# Itaste134 & E-fire



## Oupa

Beauty and the Beast... does size matter?

Reactions: Like 6 | Winner 2


----------



## Andre

That wood spinner is so tempting!


----------



## Oupa

Sits nice in the hand! I like the organic wood feel...

Reactions: Agree 1


----------



## RIEFY

I would take the wood spinner any day over thw 134

Sent from my GT-I9500 using Tapatalk HD

Reactions: Like 1 | Agree 1


----------



## Gizmo

I agree bro, The 134 is just gigantic.


----------



## Oupa

The 134 works nicely for shock value!


----------



## Tom

Oupa said:


> The 134 works nicely for shock value!


the Gatling gun

Reactions: Like 2


----------



## The Golf

Umnm anyone wanna sell theirs cause its to big and they dnt like it. I love it. Its in ur face. Dnt f....k with me kinda mod

Sent from my GT-I9500 using Tapatalk


----------



## Mklops

I love the motto underneath the 134 "Taste it... LOVE IT" haha obey the Innokin!

Reactions: Like 1


----------



## shabbar

134 is just too big , maybe the 134mini will be just right


----------



## Mklops

It is massive! Got an svd and with a 18650 in and my aero tank on, it looks like an amour piercing anti aircraft round! I've dubbed it since "The 50 cal"

Sent via harnessing the power of the moon's gravitational pull

Reactions: Like 1


----------



## Mklops

It must be an innokin thing...

Sent via harnessing the power of the moon's gravitational pull


----------



## shabbar

dont like the svd in 18650 mode , prefer the 18350 bats in them


----------



## Mklops

Agreed, I use two 18350 ' s during the day and a 18650 at night while the other two charge

Sent via harnessing the power of the moon's gravitational pull


----------



## The Golf

I think it needs to either be in ur face big or tiny almost stealth like.

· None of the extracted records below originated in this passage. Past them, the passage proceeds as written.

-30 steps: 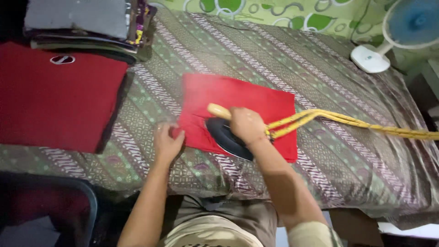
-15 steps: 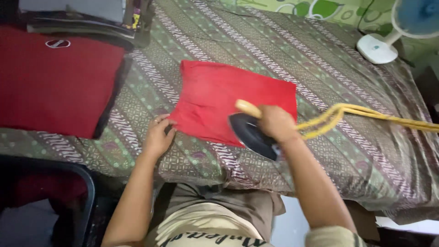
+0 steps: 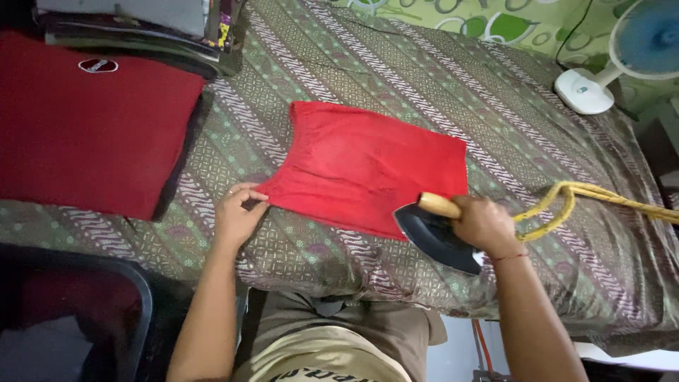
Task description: The person irons a red t-shirt on a patterned table, folding it neatly before placing it on a stack. They then retrieve a grey and blue polo shirt from a laundry basket, button the collar, and iron the shirt flat on the table.
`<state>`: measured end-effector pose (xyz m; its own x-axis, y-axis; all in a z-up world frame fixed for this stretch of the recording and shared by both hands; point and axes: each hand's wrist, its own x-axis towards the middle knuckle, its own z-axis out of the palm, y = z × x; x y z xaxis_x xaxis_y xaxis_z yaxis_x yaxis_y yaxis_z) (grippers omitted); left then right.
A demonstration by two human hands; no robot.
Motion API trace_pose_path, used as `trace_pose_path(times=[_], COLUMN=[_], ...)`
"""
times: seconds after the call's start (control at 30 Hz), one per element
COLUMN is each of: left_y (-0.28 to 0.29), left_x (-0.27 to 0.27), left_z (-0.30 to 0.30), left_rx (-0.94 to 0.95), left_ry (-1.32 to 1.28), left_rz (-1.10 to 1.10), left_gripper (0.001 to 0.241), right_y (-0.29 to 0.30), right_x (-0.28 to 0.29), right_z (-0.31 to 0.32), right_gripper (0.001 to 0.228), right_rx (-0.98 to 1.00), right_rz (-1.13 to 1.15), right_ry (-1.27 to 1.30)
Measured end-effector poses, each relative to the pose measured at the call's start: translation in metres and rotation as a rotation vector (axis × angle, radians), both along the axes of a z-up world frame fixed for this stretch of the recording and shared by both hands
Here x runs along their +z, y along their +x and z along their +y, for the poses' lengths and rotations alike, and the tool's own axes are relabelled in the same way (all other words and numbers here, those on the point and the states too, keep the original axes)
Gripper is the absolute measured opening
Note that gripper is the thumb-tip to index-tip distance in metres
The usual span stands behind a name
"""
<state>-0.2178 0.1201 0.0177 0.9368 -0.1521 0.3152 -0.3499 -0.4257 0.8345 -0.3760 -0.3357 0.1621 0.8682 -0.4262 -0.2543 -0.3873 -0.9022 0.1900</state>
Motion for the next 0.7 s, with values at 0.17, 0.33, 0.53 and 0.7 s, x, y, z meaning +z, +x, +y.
trace_pose_path(times=[0.17,0.33,0.53,0.7], left_y=[0.01,0.008,0.025,0.055], left_x=[-0.013,0.01,0.005,-0.012], left_z=[-0.005,-0.011,0.021,0.061], left_rx=[0.041,0.055,0.034,0.227], left_ry=[-0.015,-0.136,-0.113,-0.12], left_rz=[0.086,0.275,0.499,0.192], left_gripper=[0.023,0.046,0.061,0.035], right_y=[0.022,0.055,0.087,0.109], right_x=[0.003,-0.014,-0.019,-0.034], right_z=[0.064,0.115,0.169,0.21], right_gripper=[0.029,0.012,0.012,0.015], right_rx=[0.168,0.403,0.548,0.586], right_rz=[-0.032,-0.21,-0.381,-0.613], right_ry=[0.021,0.029,0.118,0.252])
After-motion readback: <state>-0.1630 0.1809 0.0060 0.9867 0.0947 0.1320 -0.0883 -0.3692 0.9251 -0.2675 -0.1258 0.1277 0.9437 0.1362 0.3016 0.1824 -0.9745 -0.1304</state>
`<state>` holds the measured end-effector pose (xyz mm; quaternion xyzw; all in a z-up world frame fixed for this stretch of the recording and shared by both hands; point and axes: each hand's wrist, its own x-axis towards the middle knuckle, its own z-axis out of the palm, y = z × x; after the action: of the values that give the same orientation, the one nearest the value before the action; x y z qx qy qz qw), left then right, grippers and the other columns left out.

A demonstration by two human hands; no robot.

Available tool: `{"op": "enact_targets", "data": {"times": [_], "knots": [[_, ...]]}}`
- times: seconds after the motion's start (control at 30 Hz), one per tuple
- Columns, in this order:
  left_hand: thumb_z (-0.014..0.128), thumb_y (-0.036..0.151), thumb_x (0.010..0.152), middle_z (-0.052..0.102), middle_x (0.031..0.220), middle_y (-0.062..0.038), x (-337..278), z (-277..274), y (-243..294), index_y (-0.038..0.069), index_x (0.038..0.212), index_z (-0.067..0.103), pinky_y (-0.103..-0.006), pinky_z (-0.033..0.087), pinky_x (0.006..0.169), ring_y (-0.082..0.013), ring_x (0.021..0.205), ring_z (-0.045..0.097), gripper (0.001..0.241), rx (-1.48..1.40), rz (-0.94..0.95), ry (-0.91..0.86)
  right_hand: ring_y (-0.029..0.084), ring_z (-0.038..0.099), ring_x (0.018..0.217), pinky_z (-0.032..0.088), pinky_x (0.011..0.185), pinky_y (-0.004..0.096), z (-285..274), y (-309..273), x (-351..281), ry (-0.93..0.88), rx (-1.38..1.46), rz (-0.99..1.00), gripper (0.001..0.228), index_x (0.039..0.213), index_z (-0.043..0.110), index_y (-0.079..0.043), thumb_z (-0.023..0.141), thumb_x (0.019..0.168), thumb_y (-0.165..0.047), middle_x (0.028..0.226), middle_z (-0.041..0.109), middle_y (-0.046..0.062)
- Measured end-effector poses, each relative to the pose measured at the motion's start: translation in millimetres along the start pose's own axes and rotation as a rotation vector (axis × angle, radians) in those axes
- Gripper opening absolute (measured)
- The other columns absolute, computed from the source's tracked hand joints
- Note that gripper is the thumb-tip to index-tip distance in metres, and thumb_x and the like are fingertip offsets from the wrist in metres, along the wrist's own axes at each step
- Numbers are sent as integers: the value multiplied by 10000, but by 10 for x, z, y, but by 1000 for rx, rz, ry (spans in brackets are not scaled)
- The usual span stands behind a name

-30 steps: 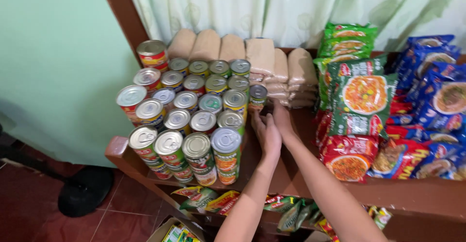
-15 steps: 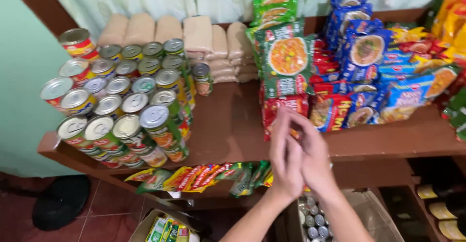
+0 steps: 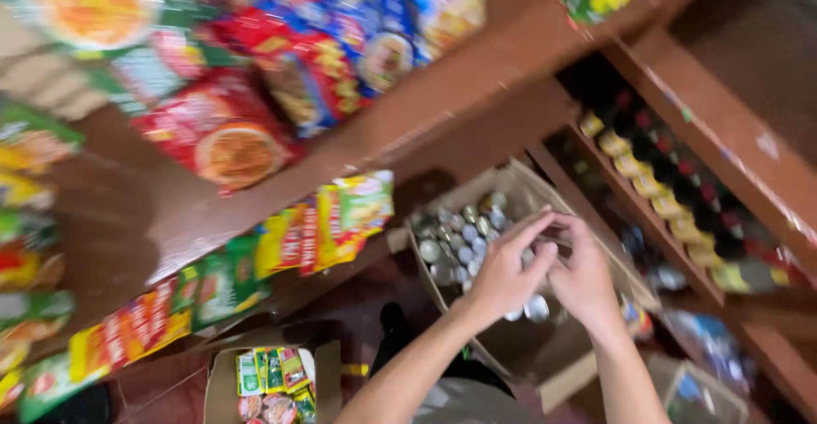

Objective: Placing various canned goods from a cardboard box onto grocery store shelves.

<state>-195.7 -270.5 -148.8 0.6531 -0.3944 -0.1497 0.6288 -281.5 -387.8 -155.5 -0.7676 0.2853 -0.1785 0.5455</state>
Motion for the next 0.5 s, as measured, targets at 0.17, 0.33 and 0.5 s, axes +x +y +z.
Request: {"op": "enact_targets", "data": {"times": [0.17,0.33,0.5], "knots": [[640,188,983,683,1362,-180,-231,639,-1314,39,1359,638,-379,517,1071,-309,1265,671,405,40,-274,-219,170,737,994,596,866,315,-216,1467,-100,-1,-67,178,389,1273,630,-23,631,885,1,1078,762,125],[642,203,976,764,1123,-169,-571,819,-2556,47,1290,664,-348,598,851,-248,1002,768,351,140,-652,-242,175,757,896,597,804,312,-42,2822,-272,15,-88,430,281,1170,715,-74,732,895,-128,977,798,97],[654,211,951,773,1039,-162,-1041,1049,-3771,83,1232,690,-358,607,814,-251,955,782,311,284,-709,-334,188,780,913,599,812,326,295,3808,-287,-16,-133,572,255,1100,728,-71,759,873,-181,976,797,103]]}}
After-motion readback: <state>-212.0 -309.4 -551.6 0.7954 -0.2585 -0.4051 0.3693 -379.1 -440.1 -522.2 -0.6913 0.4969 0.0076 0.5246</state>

Sent from my GT-I9500 using Tapatalk


----------



## Mklops

I have an eVic aswell with the short 18350 tube on that I just got for short stealth vaping when out for dinner etc. and home use, makes the thing freaking tiny! Use the svd as my rugged work and party mod as I am quite clumsy and even with the smaller bat it is still in your face! But still a great mod, feels like it would withstand a nuclear fallout and looks like it might cause one too!

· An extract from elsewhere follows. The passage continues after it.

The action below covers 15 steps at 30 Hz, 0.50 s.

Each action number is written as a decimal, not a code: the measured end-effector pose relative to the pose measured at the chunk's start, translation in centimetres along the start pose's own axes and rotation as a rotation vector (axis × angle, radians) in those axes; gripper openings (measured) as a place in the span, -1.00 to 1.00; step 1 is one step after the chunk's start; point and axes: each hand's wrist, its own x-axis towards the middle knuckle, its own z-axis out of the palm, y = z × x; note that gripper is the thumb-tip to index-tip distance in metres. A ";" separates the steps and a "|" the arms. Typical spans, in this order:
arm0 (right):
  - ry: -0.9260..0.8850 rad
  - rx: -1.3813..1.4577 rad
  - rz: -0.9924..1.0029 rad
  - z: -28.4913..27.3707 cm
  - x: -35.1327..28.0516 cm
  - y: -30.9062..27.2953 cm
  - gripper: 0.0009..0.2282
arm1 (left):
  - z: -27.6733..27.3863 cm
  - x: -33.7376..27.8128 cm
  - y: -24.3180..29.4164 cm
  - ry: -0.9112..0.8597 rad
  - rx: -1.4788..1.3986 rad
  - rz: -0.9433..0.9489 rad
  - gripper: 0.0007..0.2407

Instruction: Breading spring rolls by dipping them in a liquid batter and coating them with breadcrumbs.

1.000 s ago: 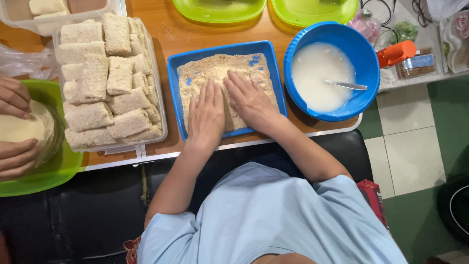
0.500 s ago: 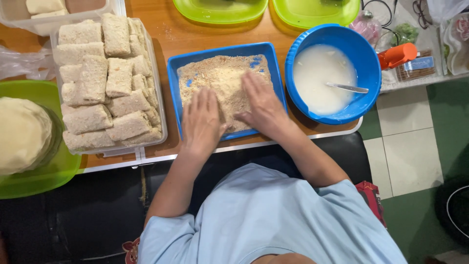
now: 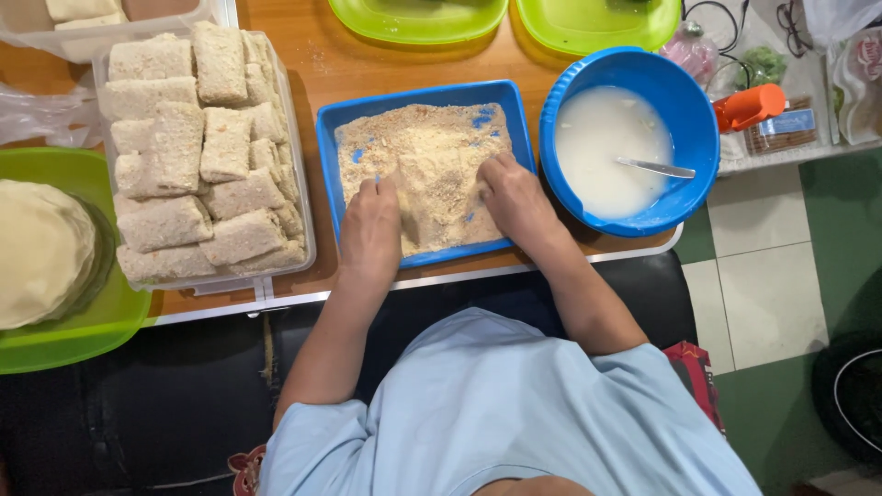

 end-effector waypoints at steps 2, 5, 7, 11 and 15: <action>0.044 0.098 0.023 -1.5 0.6 -1.4 -0.95 | -0.2 0.2 0.5 0.072 -0.043 -0.009 -0.78; 0.002 0.192 -0.033 -1.7 1.2 -2.7 -0.88 | -1.3 0.3 1.9 0.186 -0.074 0.119 -0.63; 0.072 0.082 -0.152 -1.0 1.5 -4.0 -0.80 | -1.2 0.4 2.7 0.251 0.000 0.189 -0.55; 0.068 -0.071 -0.247 0.7 1.1 -5.0 -0.56 | 1.7 -0.2 2.7 0.252 0.064 0.257 -0.53; -0.077 -0.099 -0.197 2.3 0.4 -3.6 -0.50 | 2.9 -0.7 2.3 0.197 0.028 0.242 -0.53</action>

Sent via harnessing the power of the moon's gravitational pull


----------



## Rob Fisher

I have loaded the 134 into my shopping cart many times and then removed it saying I'll wait for the 134 mini.


----------



## BhavZ

Mklops said:


> It is massive! Got an svd and with a 18650 in and my aero tank on, it looks like an amour piercing anti aircraft round! I've dubbed it since "The 50 cal"
> 
> Sent via harnessing the power of the moon's gravitational pull


Someone has been playing battlefield lol


----------



## Mklops

Hehe guilty... although I'm more of a call of duty man myself

Sent via harnessing the power of the moon's gravitational pull


----------



## BhavZ

Mklops said:


> Hehe guilty... although I'm more of a call of duty man myself
> 
> Sent via harnessing the power of the moon's gravitational pull


COD is pretty awesome too.. Love both of them actually


----------



## Mklops

Yeah, prefer the fast pace of cod online.. plus I don't think my heart will make from cr@ping myself when you get stab from behind

Sent via harnessing the power of the moon's gravitational pull


----------



## BhavZ

Mklops said:


> Yeah, prefer the fast pace of cod online.. plus I don't think my heart will make from cr@ping myself when you get stab from behind
> 
> Sent via harnessing the power of the moon's gravitational pull



The best part of BF4 is that you can counter the knife attack and then take his/her tags in return.. Did that a good few times, was very rewarding


----------



## Mklops

Haven't had the privilege of playing bf4 yet, just converted to ps4 in Jan so still rebuilding the game collection! Can't wait though looks to awesome! 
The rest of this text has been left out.